**DESCRIPTION OF THE TASK:**
Could you filter the records below down to the lines that include the word "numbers"?
*** AVAILABLE DATA Section Begins ***
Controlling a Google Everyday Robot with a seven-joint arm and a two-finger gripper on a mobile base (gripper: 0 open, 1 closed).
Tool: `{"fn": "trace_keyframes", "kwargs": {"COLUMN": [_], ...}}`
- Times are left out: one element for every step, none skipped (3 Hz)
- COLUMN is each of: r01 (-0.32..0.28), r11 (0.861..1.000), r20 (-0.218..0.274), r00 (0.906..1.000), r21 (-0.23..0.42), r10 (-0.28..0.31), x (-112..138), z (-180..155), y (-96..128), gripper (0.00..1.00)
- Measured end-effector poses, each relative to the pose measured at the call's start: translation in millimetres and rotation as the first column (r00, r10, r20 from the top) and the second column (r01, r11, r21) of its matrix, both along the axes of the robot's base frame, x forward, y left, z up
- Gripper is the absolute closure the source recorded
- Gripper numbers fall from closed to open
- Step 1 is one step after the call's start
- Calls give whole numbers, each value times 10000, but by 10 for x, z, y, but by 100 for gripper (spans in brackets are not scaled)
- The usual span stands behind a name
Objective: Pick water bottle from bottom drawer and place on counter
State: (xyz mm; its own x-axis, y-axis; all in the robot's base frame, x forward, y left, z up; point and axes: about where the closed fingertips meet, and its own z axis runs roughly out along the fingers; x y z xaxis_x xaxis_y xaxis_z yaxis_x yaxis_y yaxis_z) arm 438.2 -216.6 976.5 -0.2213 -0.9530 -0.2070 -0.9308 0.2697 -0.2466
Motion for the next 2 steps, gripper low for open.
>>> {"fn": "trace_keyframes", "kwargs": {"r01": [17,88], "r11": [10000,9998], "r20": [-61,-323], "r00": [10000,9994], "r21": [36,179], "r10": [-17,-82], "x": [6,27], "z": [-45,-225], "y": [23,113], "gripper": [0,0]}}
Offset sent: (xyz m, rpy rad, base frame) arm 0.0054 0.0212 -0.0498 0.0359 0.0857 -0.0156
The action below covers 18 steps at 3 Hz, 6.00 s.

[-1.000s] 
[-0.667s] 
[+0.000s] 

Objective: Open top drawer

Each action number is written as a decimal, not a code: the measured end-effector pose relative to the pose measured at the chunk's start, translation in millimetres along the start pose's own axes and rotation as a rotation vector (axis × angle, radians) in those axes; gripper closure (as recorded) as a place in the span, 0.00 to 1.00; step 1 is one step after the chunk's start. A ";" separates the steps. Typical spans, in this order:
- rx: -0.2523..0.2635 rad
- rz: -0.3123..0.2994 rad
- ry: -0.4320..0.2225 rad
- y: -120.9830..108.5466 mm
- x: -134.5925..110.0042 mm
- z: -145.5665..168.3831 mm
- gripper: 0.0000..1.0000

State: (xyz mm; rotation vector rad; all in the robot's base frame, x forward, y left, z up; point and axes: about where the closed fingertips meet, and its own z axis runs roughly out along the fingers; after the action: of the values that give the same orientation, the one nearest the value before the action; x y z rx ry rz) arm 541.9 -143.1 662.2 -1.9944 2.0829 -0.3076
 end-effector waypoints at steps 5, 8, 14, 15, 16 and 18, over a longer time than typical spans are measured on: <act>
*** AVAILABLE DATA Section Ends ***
**ANSWER:**
- Gripper numbers fall from closed to open
- Calls give whole numbers, each value times 10000, but by 10 for x, z, y, but by 100 for gripper (spans in brackets are not scaled)

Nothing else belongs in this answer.